[What you will do] Of the lines listed below, return exactly those that run from the line containing "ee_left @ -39" through the line containing "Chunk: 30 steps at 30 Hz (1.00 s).", both included.

[Material for this task]
+++
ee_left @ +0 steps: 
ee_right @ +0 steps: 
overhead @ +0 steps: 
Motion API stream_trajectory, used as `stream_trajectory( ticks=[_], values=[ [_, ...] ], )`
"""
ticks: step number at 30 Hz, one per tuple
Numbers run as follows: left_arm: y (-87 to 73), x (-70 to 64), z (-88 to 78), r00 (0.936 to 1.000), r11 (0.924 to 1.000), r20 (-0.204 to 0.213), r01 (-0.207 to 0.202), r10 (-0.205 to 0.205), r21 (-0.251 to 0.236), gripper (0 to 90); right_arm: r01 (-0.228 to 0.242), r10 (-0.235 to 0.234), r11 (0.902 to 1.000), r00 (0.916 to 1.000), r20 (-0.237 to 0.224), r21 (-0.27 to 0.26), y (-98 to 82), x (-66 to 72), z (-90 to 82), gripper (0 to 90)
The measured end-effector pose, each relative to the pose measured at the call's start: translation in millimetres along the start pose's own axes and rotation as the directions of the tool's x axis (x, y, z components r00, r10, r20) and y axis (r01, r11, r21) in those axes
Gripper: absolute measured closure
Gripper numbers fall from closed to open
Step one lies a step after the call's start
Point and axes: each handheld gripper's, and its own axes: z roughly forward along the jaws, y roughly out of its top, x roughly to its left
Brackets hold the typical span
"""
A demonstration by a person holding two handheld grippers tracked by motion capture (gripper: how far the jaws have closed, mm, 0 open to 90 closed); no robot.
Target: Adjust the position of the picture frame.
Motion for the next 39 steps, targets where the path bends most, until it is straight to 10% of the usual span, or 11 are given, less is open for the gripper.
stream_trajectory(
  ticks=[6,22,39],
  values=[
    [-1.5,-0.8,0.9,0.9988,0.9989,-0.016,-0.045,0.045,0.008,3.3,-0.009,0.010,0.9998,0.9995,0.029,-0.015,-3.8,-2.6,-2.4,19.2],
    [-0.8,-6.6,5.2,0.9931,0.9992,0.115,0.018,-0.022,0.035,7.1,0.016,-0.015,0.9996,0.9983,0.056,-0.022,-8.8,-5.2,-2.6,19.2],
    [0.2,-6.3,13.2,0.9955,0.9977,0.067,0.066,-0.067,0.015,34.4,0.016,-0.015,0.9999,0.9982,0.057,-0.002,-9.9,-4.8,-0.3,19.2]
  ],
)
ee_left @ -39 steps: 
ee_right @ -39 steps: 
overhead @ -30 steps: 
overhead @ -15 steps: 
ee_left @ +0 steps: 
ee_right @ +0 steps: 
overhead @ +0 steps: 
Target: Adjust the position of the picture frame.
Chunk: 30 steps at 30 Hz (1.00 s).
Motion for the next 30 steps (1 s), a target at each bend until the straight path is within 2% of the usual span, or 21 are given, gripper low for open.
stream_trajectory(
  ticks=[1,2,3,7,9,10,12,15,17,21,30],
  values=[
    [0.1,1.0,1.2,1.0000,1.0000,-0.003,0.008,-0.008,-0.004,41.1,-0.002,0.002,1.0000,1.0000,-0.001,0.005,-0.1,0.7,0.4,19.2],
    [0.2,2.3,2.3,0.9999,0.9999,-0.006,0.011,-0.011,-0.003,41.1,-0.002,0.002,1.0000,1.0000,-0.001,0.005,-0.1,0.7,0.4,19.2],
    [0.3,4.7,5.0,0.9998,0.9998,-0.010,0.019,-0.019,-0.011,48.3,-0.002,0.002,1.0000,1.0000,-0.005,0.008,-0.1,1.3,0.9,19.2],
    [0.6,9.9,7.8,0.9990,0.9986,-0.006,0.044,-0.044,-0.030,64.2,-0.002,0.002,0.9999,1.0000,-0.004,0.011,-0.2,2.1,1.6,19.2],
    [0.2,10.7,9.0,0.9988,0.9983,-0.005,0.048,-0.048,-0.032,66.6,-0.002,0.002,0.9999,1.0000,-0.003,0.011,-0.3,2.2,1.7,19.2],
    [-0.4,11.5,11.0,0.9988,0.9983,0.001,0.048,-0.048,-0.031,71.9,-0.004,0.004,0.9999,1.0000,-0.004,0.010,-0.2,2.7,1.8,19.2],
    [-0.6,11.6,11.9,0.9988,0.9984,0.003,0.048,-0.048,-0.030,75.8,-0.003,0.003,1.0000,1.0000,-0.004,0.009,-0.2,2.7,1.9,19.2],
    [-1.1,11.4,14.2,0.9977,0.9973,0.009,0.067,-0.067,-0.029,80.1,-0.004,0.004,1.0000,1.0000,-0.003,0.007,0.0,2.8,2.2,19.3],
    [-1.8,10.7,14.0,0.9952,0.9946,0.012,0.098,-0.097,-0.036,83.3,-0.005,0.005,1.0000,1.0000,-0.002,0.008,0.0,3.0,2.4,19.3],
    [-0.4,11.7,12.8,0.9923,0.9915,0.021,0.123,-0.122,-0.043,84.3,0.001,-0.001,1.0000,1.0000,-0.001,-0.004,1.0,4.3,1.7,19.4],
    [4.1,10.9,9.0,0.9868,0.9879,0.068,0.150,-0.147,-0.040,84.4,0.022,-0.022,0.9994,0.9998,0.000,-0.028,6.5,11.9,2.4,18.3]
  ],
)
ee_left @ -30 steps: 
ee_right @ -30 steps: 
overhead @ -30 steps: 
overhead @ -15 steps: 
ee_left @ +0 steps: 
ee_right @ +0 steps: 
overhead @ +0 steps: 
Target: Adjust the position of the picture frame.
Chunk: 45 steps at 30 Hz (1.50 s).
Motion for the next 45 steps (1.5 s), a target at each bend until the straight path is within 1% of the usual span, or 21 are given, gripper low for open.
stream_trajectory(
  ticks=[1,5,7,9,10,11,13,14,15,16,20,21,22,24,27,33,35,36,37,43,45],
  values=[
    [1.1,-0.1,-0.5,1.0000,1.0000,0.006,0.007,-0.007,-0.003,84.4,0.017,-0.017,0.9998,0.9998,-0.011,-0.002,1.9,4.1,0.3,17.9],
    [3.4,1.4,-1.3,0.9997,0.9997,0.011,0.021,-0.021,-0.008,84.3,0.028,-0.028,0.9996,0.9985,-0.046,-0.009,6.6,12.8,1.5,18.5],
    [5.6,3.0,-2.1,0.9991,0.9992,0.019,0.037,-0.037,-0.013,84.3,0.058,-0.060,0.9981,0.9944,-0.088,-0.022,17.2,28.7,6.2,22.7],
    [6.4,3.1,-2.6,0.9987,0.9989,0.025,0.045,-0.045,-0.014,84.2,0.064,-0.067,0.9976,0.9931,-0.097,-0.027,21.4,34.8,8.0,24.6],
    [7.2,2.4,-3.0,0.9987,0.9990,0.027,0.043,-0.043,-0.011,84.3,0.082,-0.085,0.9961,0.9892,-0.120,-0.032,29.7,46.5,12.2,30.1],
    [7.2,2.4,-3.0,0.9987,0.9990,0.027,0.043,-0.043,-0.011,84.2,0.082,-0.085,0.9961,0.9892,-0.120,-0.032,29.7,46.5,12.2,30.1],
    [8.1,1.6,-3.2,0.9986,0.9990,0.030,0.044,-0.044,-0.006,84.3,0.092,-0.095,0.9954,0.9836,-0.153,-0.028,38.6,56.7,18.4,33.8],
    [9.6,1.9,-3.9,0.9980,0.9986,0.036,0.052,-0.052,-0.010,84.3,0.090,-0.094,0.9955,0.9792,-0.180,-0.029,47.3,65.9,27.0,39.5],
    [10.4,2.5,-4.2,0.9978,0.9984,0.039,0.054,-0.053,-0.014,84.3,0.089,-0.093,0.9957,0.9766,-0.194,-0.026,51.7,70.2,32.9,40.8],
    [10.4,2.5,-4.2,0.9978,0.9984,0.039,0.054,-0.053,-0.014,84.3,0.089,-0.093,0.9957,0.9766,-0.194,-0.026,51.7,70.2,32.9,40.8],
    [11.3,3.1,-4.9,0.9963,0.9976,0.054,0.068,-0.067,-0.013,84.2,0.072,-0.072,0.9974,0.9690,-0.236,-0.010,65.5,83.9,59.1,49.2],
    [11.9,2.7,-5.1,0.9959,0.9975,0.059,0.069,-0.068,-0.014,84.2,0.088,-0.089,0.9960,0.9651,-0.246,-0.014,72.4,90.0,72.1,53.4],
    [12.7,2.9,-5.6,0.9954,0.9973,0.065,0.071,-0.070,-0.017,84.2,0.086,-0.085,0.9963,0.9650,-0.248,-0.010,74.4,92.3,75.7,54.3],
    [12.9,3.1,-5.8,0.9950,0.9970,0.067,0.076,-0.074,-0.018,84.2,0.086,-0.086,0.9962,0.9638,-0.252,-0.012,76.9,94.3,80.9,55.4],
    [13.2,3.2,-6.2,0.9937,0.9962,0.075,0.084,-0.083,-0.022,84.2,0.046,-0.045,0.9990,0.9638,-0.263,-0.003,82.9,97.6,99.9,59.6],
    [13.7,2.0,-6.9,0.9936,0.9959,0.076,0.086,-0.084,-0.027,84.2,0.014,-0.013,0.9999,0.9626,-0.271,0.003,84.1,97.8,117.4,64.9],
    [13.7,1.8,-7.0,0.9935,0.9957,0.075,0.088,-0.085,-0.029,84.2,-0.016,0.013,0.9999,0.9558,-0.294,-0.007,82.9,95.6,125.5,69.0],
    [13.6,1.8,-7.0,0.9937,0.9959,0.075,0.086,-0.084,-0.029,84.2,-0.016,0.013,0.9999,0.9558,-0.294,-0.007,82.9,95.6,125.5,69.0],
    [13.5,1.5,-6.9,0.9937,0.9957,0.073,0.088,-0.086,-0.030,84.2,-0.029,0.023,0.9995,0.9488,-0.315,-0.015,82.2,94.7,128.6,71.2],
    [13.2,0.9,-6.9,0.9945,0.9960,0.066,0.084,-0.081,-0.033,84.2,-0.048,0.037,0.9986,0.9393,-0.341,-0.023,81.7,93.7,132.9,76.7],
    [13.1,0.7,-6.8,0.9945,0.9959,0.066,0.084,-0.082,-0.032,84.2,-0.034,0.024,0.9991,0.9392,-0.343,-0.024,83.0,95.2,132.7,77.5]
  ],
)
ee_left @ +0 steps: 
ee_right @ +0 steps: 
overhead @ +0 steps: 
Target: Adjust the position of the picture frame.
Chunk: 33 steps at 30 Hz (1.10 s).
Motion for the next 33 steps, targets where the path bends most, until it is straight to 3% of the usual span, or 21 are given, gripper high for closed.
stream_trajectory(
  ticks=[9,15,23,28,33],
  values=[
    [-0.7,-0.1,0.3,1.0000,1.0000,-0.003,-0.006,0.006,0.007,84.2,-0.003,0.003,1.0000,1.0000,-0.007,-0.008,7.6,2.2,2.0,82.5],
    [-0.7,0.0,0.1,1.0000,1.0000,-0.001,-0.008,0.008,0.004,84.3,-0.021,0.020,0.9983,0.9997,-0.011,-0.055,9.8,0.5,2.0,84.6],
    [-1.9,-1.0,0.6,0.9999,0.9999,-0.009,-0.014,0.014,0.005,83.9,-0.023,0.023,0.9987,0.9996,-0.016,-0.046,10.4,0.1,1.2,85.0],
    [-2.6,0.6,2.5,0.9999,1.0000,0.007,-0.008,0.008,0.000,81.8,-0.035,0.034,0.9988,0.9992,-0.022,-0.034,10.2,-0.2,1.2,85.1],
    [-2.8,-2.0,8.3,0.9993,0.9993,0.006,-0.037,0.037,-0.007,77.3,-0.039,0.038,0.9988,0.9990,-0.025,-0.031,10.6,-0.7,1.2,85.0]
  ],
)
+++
[Answer box]
ee_left @ -39 steps: 
ee_right @ -39 steps: 
overhead @ -30 steps: 
overhead @ -15 steps: 
ee_left @ +0 steps: 
ee_right @ +0 steps: 
overhead @ +0 steps: 
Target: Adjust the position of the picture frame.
Chunk: 30 steps at 30 Hz (1.00 s).

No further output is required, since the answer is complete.